* _WHAT YOU WILL DO_
All of the data beneath this instruction is to be transcribed word for word.

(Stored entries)
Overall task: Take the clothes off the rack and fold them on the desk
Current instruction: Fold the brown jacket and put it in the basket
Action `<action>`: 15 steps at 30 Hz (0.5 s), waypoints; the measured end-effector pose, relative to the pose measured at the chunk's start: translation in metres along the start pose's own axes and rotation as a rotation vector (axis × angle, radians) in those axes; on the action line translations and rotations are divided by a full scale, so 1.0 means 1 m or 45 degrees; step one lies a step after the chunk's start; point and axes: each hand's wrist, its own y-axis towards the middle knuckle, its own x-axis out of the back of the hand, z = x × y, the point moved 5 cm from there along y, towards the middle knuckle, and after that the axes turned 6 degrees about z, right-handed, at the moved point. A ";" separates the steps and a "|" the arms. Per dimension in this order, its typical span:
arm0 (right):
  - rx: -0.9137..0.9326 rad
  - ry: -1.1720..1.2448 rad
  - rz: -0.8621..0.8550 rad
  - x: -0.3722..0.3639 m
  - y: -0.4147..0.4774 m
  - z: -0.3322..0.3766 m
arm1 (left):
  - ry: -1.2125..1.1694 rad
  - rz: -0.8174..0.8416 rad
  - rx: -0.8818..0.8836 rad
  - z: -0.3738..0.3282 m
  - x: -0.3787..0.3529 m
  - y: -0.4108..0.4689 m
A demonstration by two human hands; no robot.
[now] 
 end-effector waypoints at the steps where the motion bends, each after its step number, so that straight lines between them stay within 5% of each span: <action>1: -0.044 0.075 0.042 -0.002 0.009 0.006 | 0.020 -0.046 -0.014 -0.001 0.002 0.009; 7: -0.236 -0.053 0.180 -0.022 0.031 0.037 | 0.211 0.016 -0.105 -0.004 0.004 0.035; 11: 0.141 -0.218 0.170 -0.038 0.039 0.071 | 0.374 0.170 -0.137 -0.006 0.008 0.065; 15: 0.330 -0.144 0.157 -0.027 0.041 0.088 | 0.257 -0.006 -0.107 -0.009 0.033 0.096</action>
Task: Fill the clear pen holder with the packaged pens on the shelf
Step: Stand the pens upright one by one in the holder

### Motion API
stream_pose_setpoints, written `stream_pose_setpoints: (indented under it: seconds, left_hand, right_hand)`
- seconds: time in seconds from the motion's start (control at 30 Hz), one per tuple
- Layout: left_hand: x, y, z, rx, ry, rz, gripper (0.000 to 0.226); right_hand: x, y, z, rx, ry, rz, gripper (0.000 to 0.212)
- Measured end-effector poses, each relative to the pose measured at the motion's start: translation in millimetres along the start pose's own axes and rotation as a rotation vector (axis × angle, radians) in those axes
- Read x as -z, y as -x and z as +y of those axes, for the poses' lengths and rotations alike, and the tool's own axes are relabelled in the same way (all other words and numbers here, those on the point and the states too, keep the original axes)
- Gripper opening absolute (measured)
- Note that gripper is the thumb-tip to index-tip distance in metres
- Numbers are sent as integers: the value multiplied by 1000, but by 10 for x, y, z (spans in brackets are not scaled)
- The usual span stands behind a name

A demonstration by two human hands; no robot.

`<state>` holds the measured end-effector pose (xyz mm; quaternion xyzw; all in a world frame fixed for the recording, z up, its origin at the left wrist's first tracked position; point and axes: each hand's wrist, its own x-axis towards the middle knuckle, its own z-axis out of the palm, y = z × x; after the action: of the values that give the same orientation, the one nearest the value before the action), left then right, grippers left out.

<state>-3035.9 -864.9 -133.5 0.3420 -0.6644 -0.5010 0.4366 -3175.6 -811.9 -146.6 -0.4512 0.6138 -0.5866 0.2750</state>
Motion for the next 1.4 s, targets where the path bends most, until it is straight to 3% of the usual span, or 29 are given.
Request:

* _ANSWER AREA_
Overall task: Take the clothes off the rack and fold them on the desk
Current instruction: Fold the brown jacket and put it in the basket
Action `<action>`: 15 steps at 30 Hz (0.5 s), waypoints; the measured end-effector pose, relative to the pose measured at the chunk's start: translation in metres along the start pose's own axes and rotation as a rotation vector (axis × angle, radians) in those axes; on the action line translations and rotations are divided by a full scale, so 1.0 means 1 m or 45 degrees; step one lies a step after the chunk's start; point and axes: each hand's wrist, its own y-axis towards the middle knuckle, its own x-axis out of the back of the hand, z = x × y, the point moved 5 cm from there along y, towards the middle knuckle, and after that the axes turned 6 degrees about z, right-handed, at the moved point. A ";" separates the steps and a "|" the arms. Per dimension in this order, its typical span:
arm0 (right):
  - rx: -0.9137..0.9326 rad
  - ry: -1.1720..1.2448 rad
  - rz: -0.8621..0.8550 rad
  - x: -0.3722..0.3639 m
  - y: -0.4147..0.4774 m
  - z: -0.3322..0.3766 m
arm1 (left):
  - ry: -1.2125..1.1694 rad
  - rz: -0.8174..0.8416 rad
  - rx: -0.8818..0.8836 rad
  - z: -0.3738..0.3282 m
  - x: -0.3787..0.3529 m
  - y: -0.4108..0.4689 m
A demonstration by two human hands; no robot.
[now] 
 end-effector waypoints at the steps where the motion bends, each after its step number, so that straight lines between them stay within 5% of each span: <action>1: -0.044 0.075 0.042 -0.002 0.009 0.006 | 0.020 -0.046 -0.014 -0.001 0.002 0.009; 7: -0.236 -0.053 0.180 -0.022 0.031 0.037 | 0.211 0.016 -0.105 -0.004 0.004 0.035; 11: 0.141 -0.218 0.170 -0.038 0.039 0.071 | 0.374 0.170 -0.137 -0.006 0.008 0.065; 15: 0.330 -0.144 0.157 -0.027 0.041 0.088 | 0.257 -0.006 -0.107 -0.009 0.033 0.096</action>
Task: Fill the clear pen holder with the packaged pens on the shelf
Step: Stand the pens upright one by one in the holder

### Motion API
stream_pose_setpoints, written `stream_pose_setpoints: (indented under it: seconds, left_hand, right_hand)`
- seconds: time in seconds from the motion's start (control at 30 Hz), one per tuple
- Layout: left_hand: x, y, z, rx, ry, rz, gripper (0.000 to 0.226); right_hand: x, y, z, rx, ry, rz, gripper (0.000 to 0.212)
- Measured end-effector poses, each relative to the pose measured at the motion's start: translation in millimetres along the start pose's own axes and rotation as a rotation vector (axis × angle, radians) in those axes
- Read x as -z, y as -x and z as +y of those axes, for the poses' lengths and rotations alike, and the tool's own axes are relabelled in the same way (all other words and numbers here, those on the point and the states too, keep the original axes)
- Gripper opening absolute (measured)
- Note that gripper is the thumb-tip to index-tip distance in metres
- Numbers are sent as integers: the value multiplied by 1000, but by 10 for x, y, z (spans in brackets are not scaled)
- The usual span stands behind a name

A demonstration by two human hands; no robot.

`<state>` holds the measured end-effector pose (xyz mm; quaternion xyzw; all in a world frame fixed for the recording, z up, its origin at the left wrist's first tracked position; point and axes: each hand's wrist, its own x-axis towards the middle knuckle, its own z-axis out of the palm, y = z × x; after the action: of the values that give the same orientation, the one nearest the value before the action), left then right, grippers left out.

<state>-3035.9 -864.9 -133.5 0.3420 -0.6644 -0.5010 0.4366 -3175.6 -811.9 -146.6 -0.4512 0.6138 -0.5866 0.2750</state>
Motion for the next 1.4 s, targets where the path bends most, until it is straight to 3% of the usual span, or 29 are given.
Request:

No additional work is needed on this exercise.